Taking inspiration from OpenAI’s o1 model, Hugging Face researchers have demonstrated that intelligently scaling compute during inference can significantly improve the performance of open source language models. Their approach combines different search strategies and reward models.
Scaling computing resources during pre-training is critical to the development of large-scale language models (LLMs) in recent years, but the required resources have become increasingly expensive and researchers are exploring alternative approaches. Masu. Scaling computing power during inference offers a promising solution by using dynamic inference strategies that allow models to spend more time processing complex tasks, according to Hugging Face researchers. I will.
While “computational scaling during testing” is nothing new and has been a key factor in the success of AI systems like AlphaZero, OpenAI’s o1 significantly improves language model performance by increasing “think” time. For the first time, we have clearly demonstrated what can be done. “About a difficult task. However, there are several possible implementation approaches, and it remains unclear which one OpenAI will use.
From basic to complex search strategies
Scientists considered three main search-based approaches. The “Best-of-N” method generates multiple solution proposals and selects the best one. Beam Search uses a process reward model (PRM) to systematically explore the solution space.
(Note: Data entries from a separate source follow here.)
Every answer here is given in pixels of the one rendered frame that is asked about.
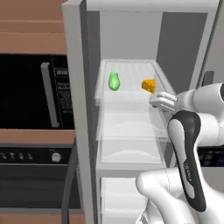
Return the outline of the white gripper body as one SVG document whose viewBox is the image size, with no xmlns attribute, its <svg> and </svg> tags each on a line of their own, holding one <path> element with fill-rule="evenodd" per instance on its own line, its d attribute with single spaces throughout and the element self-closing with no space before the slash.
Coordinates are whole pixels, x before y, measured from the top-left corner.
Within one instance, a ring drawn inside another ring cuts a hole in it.
<svg viewBox="0 0 224 224">
<path fill-rule="evenodd" d="M 152 107 L 160 108 L 164 111 L 174 113 L 175 112 L 175 102 L 177 97 L 168 94 L 166 92 L 158 92 L 150 97 L 149 103 Z"/>
</svg>

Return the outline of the grey fridge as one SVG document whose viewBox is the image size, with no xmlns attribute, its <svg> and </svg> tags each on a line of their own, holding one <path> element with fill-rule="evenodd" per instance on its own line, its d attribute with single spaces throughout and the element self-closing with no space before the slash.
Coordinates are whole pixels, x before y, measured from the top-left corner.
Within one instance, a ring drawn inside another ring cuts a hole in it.
<svg viewBox="0 0 224 224">
<path fill-rule="evenodd" d="M 224 154 L 224 83 L 202 68 L 221 0 L 66 0 L 86 224 L 224 224 L 200 157 Z"/>
</svg>

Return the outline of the green bell pepper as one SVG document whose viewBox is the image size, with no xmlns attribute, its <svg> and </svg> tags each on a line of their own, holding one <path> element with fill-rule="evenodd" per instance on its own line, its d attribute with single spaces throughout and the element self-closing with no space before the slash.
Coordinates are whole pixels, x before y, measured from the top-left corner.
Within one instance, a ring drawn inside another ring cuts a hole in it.
<svg viewBox="0 0 224 224">
<path fill-rule="evenodd" d="M 108 87 L 112 91 L 116 91 L 120 87 L 120 79 L 118 73 L 111 73 L 109 75 Z"/>
</svg>

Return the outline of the clear fridge shelf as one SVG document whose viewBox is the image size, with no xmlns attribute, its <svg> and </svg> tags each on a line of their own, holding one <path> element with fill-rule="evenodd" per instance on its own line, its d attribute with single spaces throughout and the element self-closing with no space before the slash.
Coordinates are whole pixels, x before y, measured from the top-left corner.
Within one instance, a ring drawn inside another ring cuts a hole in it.
<svg viewBox="0 0 224 224">
<path fill-rule="evenodd" d="M 120 87 L 116 91 L 109 88 L 111 73 L 119 75 Z M 101 105 L 104 102 L 147 102 L 151 93 L 142 89 L 142 82 L 146 79 L 156 81 L 156 93 L 167 92 L 175 95 L 172 85 L 155 60 L 103 59 L 95 88 L 95 103 Z"/>
</svg>

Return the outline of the brown wooden cupboards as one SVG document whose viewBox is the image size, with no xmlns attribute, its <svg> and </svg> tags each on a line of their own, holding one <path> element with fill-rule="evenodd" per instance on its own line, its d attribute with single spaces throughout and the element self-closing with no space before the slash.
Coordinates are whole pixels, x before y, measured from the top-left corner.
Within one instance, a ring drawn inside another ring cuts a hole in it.
<svg viewBox="0 0 224 224">
<path fill-rule="evenodd" d="M 0 53 L 65 53 L 65 1 L 0 0 Z"/>
</svg>

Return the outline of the black microwave oven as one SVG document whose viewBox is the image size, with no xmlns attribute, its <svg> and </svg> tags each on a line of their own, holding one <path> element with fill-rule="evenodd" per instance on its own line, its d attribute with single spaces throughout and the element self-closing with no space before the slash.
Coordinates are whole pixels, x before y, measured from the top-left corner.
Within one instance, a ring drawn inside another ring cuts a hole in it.
<svg viewBox="0 0 224 224">
<path fill-rule="evenodd" d="M 41 64 L 50 63 L 59 122 L 53 128 Z M 56 54 L 0 53 L 0 129 L 72 130 L 74 115 L 67 57 Z"/>
</svg>

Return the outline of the clear fridge drawer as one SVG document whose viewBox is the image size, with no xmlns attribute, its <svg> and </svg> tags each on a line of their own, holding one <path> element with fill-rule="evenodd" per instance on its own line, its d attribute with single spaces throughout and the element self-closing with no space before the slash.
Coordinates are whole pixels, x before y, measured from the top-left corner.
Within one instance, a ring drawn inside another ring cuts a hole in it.
<svg viewBox="0 0 224 224">
<path fill-rule="evenodd" d="M 164 139 L 103 139 L 99 146 L 103 163 L 161 164 L 167 142 Z"/>
<path fill-rule="evenodd" d="M 169 141 L 168 116 L 149 103 L 105 103 L 100 110 L 98 137 L 153 138 Z"/>
</svg>

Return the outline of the white fridge bin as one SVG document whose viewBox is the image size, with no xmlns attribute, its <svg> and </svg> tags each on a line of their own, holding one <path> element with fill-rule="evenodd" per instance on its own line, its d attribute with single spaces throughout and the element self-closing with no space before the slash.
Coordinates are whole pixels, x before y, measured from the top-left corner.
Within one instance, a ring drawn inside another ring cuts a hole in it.
<svg viewBox="0 0 224 224">
<path fill-rule="evenodd" d="M 101 179 L 101 224 L 136 224 L 146 203 L 135 178 Z"/>
</svg>

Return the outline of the yellow cheese wedge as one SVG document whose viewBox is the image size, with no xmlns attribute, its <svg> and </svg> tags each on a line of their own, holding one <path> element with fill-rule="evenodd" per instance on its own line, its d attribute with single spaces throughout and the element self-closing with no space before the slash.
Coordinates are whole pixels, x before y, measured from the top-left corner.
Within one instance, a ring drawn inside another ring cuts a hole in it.
<svg viewBox="0 0 224 224">
<path fill-rule="evenodd" d="M 156 91 L 156 81 L 154 79 L 143 80 L 142 89 L 154 94 Z"/>
</svg>
The newly developed “Diverse Verifier Tree Search” (DVTS) further optimizes the diversity of solutions found.
advertisement
The actual test results are impressive. An Llama model with just 1 billion parameters matched the performance of a model 8 times larger. In the mathematical task, we achieved almost 55% accuracy. This is close to the average performance of computer science doctoral students, Hugging Faith said.

The 3 billion parameter model outperformed the 70 billion parameter Llama 3.1, which is 22 times larger, thanks to the team’s proposed optimized computational method that selects the best search strategy for each computational budget.

In both cases, the team compared the results of a small-scale model that used the inference techniques to the results of a large-scale model that did not use these techniques.
Verifiers play an important role
Validators or reward models play a central role in all these approaches. Evaluate the quality of the generated solutions and guide your search towards promising candidates. However, according to the team, benchmarks like ProcessBench show that current verification tools still have weaknesses, especially when it comes to robustness and versatility.
Improving verification capabilities is therefore an important starting point for future research, but the ultimate goal is a model that can autonomously verify its own output, and the team believes OpenAI’s o1 will do that. suggests.
recommendation
More information and some of the tools used are available at Hugging Face.